▶ Task description
Everything before the line containing "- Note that" is to be left out; repeat that line and all lines after it exactly, to the end of the data.

▶ Data section
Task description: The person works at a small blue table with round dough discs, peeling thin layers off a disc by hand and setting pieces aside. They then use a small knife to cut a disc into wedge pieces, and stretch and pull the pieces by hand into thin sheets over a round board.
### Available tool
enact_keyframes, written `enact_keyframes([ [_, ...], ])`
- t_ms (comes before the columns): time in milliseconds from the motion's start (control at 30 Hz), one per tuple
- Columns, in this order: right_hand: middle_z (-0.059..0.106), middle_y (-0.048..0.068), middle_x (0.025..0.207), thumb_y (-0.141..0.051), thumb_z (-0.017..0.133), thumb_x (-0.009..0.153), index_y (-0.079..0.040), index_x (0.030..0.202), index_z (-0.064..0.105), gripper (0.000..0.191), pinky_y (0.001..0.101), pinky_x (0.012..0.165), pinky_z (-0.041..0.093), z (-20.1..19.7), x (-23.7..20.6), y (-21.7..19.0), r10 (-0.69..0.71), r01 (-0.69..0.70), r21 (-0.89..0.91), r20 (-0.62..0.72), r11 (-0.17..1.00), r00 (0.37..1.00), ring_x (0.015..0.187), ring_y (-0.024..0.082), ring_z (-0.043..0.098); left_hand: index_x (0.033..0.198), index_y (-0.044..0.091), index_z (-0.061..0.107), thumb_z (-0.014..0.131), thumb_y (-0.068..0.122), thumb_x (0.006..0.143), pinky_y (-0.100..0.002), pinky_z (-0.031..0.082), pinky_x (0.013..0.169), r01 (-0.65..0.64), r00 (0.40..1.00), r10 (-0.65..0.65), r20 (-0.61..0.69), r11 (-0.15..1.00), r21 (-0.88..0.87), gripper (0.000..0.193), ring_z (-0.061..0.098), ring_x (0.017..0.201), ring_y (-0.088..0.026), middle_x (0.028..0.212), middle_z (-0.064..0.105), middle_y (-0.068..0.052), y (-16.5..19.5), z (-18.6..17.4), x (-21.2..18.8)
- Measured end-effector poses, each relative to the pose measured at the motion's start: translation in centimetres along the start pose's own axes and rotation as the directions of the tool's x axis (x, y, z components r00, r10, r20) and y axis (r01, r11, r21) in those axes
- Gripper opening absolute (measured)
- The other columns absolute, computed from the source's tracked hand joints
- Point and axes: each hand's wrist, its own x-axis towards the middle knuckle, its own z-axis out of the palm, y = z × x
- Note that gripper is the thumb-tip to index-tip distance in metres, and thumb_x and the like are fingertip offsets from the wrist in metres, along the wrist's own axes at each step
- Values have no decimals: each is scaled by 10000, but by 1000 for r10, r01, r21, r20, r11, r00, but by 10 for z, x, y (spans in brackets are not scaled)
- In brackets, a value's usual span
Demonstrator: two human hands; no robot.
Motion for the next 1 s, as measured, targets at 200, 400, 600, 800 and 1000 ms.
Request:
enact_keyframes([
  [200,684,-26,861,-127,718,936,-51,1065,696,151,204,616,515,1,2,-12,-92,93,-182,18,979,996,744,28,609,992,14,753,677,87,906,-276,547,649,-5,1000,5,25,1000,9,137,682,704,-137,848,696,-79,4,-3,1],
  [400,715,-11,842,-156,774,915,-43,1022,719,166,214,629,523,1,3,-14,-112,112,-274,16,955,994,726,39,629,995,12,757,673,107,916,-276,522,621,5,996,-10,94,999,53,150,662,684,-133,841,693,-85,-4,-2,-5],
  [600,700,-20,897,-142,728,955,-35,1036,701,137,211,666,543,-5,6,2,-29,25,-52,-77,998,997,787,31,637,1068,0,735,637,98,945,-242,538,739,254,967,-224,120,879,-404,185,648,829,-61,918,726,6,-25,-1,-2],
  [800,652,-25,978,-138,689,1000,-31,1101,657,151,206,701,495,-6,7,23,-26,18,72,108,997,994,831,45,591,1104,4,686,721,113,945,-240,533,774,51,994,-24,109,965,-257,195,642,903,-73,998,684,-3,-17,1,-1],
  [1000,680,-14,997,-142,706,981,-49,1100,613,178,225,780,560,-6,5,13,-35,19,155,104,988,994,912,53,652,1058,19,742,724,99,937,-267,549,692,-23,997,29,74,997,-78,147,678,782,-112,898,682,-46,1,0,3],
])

▶ Finished task
- Note that gripper is the thumb-tip to index-tip distance in metres, and thumb_x and the like are fingertip offsets from the wrist in metres, along the wrist's own axes at each step
- Values have no decimals: each is scaled by 10000, but by 1000 for r10, r01, r21, r20, r11, r00, but by 10 for z, x, y (spans in brackets are not scaled)
- In brackets, a value's usual span
Demonstrator: two human hands; no robot.
Motion for the next 1 s, as measured, targets at 200, 400, 600, 800 and 1000 ms.
Request:
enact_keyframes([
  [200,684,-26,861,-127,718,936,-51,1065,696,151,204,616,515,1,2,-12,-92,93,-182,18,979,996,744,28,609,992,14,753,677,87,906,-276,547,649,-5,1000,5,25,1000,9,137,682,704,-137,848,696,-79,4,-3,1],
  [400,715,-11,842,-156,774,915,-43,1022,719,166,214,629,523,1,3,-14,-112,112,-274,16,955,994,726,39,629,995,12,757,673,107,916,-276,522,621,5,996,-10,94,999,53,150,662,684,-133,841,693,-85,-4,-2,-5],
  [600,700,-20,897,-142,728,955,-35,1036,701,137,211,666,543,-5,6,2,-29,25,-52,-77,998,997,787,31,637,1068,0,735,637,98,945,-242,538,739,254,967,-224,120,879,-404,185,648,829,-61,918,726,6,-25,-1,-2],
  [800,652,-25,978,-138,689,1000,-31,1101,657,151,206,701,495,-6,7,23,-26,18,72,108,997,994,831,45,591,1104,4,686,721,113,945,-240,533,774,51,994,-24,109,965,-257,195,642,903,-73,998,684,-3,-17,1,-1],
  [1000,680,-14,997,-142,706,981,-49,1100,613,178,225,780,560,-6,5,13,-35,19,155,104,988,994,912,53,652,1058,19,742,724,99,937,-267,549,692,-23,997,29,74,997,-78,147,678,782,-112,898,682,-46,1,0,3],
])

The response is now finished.